Sementara itu, Maharani, perempuan yang ikut ditangkap KPK dalam operasi di Hotel Le Meridien Jakarta, meninggalkan gedung KPK pada Kamis pukul 02.12 WIB. Maharani keluar gedung KPK dengan menundukkan kepala sambil menutupi mukanya.
Dalam kasus ini, KPK menetapkan empat orang sebagai tersangka, yaitu presiden PKS yang juga anggota Komisi I DPR. Kemudian, dua direktur PT Indoguna Utama. Yaitu Juard Effendi dan Arya Abdi Effendi. Serta orang dekat Lutfi, Ahmad Fathanah.
Ahmad Fathanah bersama Maharani ditangkap KPK di Hotel Le Meridien Jakarta pada Selasa (29/1) pukul 20.20. Dari mereka didapatkan uang senilai Rp 1 miliar yang diduga akan diberikan kepada LHI.
Juard dan Arya ditangkap KPK pada Selasa, pukul 22.30 WIB di Cakung. Yaitu, setelah menyerahkan uang senilai Rp 1 miliar kepada Ahmad Fathanah di gedung PT Indoguna Utama.
Sedangkan Ahmad Fathanah ditangkap KPK di Hotel Le Meredien Jakarta pada pukul 20.20 WIB. Bersama dengan seorang perempuan bernama Maharani. Keempatnya kemudian dibawa ke gedung KPK.

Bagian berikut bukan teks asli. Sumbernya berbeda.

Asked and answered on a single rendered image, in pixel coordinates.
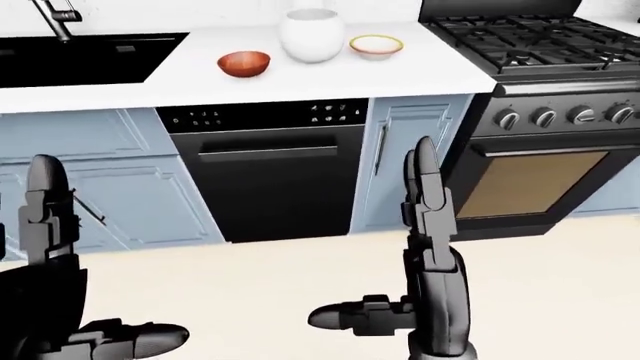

KPK juga menyita barang bukti berupa uang yang dibungkus dalam tas kresek hitam senilai Rp 1 miliar. Uang itu sebagai nilai komitmen awal untuk mengamankan komitmen kuota daging sapi. Serta merupakan bagian nilai suap seluruhnya diduga mencapai Rp 40 miliar.
KPK telah menggeledah kantor PT Indoguna Utama di Jalan Taruna no 8 Pondok Bambu Jakarta Timur. Bahkan, menyita dua komputer serta sejumlah dokumen dari kantor tersebut.
Juard dan Arya diduga melanggar Pasal 5 Ayat (1) atau Pasal 13 UU Nomor 31/1999 sebagaimana telah diubah menjadi UU Nomor 20/2001 jo Pasal 55 Ayat (1) ke-1 KUHP tentang pemberian hadiah atau janji kepada penyelenggara negara.
Sedangkan Ahmad dan Lutfi diduga melanggar Pasal 12 Huruf a atau b atau Pasal 5 Ayat (2) atau Pasal 11 UU Nomor 31/1999 sebagaimana telah diubah menjadi UU Nomor 20/2001 jo Pasal 55 Ayat (1) ke-1 KUHP mengenai penyelenggara negara yang menerima hadiah atau janji terkait jabatannya.